More than half of UK adults have taken a domestic holiday this year, according to research for Travel Weekly, amid government attempts to boost the domestic sector.
A survey of 520 adults by Explore Research found more than one in three (36%) took a summer holiday in the UK and a further 20% had a domestic break in the first five months of the year.
Explore asked respondents when they last took a holiday away from home in the UK longer than overnight, other than staying with friends or relatives.
Three out of four (76%) had done so in the past two years, a considerably higher proportion than took overseas holidays in the period.
A recent survey of UK consumers for Travel Weekly suggested 48% had been on holidays overseas in the past two years.
The results come as tourism marketing body VisitEngland prepares a TV campaign for next year that will urge consumers to book domestic holidays through travel agents, using part of a £2-million fund set aside by the government to promote the sector.
The Department for Culture, Media and Sport provided £4 million in marketing funds for the sector this year, backing a campaign which upset the outbound industry with its slogan ‘Why would you want to go away’.
Explore’s research suggests UK summer breaks were most popular among 35-54-year-olds, with 42% taking a domestic holiday during June to September.
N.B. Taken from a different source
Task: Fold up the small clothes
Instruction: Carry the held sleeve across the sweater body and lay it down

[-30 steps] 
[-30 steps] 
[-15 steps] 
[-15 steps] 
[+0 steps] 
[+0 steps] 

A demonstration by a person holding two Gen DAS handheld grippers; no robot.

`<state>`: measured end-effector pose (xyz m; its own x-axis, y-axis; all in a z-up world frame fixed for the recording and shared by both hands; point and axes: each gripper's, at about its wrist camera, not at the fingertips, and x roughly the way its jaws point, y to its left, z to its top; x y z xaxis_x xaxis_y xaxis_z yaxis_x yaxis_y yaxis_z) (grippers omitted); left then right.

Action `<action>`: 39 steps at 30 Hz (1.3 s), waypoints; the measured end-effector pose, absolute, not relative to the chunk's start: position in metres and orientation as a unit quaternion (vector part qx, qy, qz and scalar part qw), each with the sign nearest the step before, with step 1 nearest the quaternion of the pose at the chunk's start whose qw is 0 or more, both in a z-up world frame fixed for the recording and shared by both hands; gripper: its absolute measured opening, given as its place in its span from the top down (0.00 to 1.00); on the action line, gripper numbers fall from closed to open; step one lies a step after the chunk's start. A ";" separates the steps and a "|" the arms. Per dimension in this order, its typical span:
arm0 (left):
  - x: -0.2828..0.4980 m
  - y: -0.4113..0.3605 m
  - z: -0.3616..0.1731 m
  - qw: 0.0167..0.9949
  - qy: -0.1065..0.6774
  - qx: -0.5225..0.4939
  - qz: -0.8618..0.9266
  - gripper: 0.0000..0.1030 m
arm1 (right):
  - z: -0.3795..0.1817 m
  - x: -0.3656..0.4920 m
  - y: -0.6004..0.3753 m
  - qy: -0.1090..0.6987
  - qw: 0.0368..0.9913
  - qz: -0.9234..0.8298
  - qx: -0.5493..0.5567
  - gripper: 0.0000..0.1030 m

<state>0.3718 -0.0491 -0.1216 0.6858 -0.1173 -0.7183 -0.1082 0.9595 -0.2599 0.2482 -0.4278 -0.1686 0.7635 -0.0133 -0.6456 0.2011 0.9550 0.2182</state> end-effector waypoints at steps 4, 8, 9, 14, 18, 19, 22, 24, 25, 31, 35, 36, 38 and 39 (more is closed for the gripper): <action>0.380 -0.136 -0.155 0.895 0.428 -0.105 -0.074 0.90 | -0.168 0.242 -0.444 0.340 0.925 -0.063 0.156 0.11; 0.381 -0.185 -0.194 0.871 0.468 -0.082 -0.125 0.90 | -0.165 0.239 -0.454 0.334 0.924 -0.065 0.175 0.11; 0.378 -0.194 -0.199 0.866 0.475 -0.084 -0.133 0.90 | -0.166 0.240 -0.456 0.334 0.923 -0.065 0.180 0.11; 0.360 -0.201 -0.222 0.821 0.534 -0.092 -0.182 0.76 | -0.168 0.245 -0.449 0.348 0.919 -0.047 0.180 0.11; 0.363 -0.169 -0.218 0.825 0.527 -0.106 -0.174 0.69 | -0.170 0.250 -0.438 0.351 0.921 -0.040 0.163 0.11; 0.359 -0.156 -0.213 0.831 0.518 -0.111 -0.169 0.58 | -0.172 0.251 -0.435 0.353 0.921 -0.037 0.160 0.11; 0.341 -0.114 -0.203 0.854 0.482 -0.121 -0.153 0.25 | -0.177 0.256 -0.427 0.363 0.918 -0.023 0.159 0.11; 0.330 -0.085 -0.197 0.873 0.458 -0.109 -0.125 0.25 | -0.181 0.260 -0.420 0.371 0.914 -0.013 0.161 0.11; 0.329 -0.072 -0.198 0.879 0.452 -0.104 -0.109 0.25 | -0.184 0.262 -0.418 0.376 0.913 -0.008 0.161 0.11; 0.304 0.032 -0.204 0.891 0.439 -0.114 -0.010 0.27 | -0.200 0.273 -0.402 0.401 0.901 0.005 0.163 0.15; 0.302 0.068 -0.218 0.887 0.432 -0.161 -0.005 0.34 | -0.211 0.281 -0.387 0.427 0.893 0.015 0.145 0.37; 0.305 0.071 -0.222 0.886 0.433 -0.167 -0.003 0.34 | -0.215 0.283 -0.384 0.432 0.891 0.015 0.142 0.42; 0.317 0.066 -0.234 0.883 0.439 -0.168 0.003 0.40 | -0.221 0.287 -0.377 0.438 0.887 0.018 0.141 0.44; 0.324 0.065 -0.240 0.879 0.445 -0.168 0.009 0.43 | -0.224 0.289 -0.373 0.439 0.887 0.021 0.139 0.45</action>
However, younger adults, aged 18-34, appear to take a greater number of UK breaks, with 59% having done so in the year to September.
UK summer breaks also appear most popular among the better off, with 41% of adults in households designated ABC1 (professional, managerial and skilled) taking a domestic break this summer and 64% so far this year.
Short breaks were most common: two out of five domestic tourists go away for two to three nights, one in five for four to six nights, one in four for a week, and about one in six for longer.